Exercise requirements: Find the string "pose" in the data, and copy out each line that has it.

Data block:
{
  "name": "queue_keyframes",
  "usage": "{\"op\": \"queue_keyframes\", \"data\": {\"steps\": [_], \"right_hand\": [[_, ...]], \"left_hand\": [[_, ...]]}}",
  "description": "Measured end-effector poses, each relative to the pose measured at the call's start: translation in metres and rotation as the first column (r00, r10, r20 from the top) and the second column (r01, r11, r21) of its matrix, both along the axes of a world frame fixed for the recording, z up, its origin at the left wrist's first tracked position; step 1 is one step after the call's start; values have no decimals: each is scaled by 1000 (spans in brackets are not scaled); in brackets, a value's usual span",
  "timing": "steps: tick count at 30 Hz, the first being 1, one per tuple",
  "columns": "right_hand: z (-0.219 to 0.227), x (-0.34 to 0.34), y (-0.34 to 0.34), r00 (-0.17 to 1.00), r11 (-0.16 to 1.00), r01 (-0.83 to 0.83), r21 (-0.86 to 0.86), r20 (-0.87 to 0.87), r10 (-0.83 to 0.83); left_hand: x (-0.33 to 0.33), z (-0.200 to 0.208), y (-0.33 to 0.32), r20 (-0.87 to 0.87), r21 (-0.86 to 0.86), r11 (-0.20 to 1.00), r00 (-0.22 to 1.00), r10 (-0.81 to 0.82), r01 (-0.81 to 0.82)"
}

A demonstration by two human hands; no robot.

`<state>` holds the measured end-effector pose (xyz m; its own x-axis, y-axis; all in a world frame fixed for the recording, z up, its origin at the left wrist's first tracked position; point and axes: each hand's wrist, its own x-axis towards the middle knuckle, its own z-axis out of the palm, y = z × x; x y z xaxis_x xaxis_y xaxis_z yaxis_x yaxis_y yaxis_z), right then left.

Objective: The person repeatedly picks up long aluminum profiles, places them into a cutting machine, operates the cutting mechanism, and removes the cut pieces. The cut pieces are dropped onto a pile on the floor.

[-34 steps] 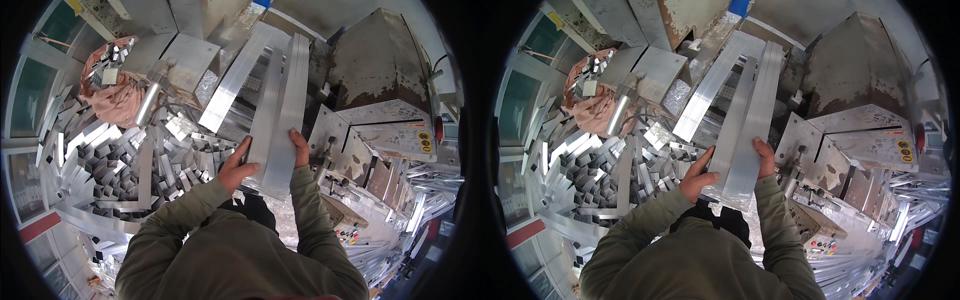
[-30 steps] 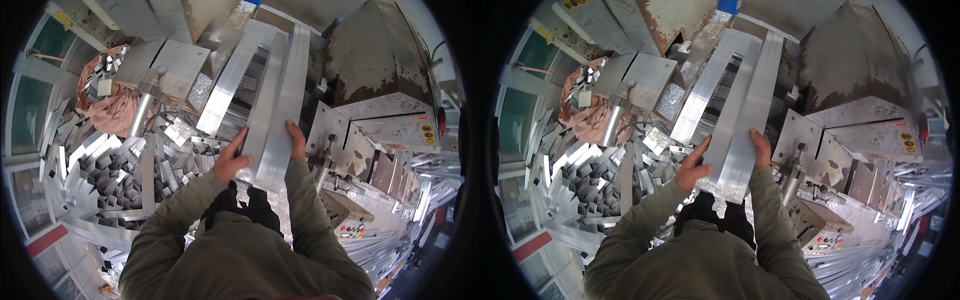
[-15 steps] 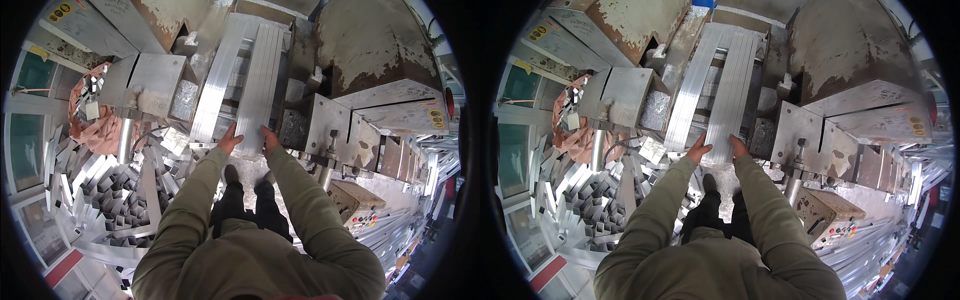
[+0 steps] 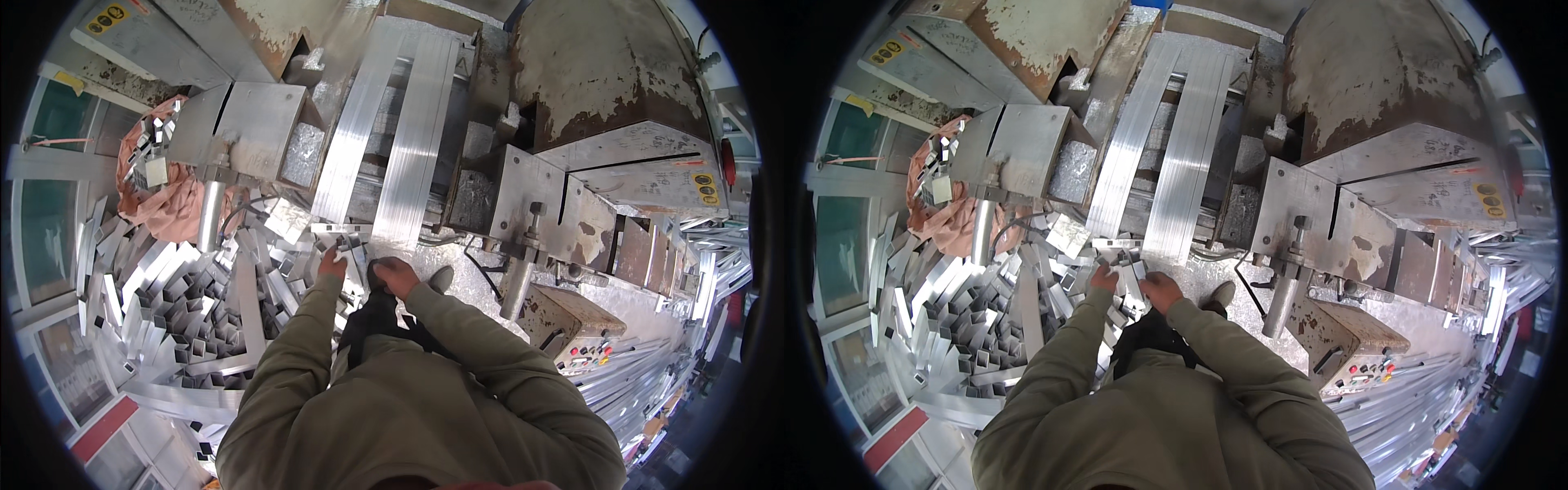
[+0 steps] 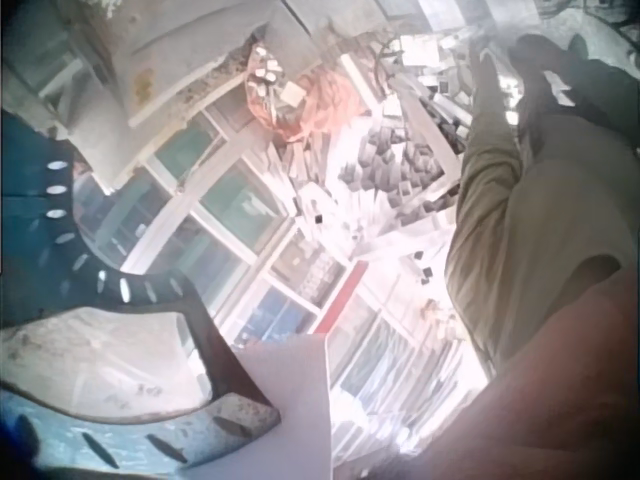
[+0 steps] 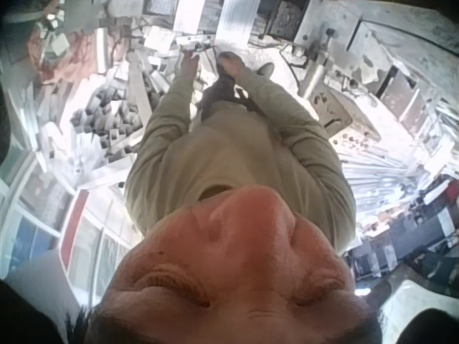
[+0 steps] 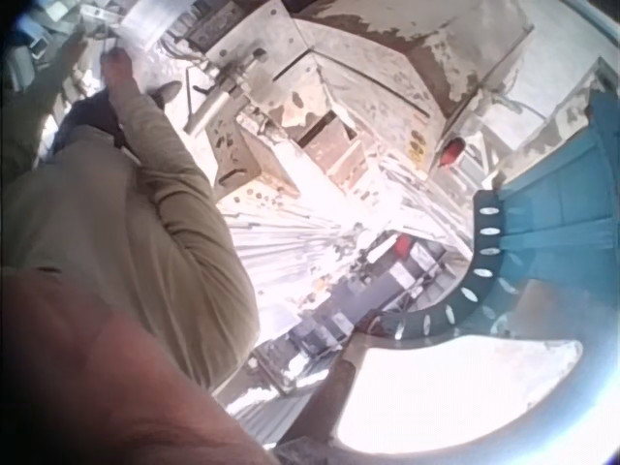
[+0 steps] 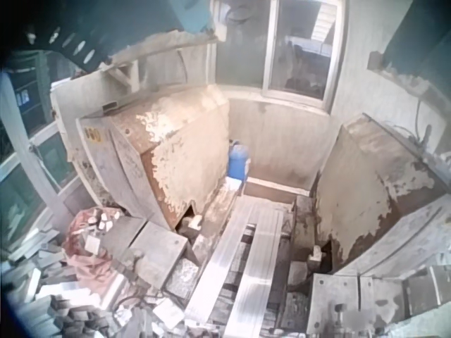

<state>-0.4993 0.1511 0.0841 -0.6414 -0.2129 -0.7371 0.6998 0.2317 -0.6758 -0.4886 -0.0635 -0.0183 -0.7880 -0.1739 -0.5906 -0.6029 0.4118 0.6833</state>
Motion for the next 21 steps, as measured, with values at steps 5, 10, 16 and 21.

Completed exercise:
  "description": "Measured end-effector poses, each relative to the pose measured at the call's start: translation in metres and rotation as the first column (r00, r10, r20 from the top) and the second column (r01, r11, r21) of its matrix, both along the axes of a world frame fixed for the recording, z up, its origin at the left wrist's first tracked position; step 1 is one step after the call's start; values have no decimals: each is scaled by 1000 (spans in brackets are not scaled); in brackets, a value's usual span",
`<state>` holds the measured end-effector pose (xyz m; its own x-axis, y-axis; all in a world frame fixed for the recording, z up, its origin at the left wrist's first tracked position; point and axes: each hand's wrist, its own x-axis towards the middle knuckle, its own z-axis out of the palm, y = z × x; x y z xaxis_x xaxis_y xaxis_z yaxis_x yaxis_y yaxis_z), right then left.

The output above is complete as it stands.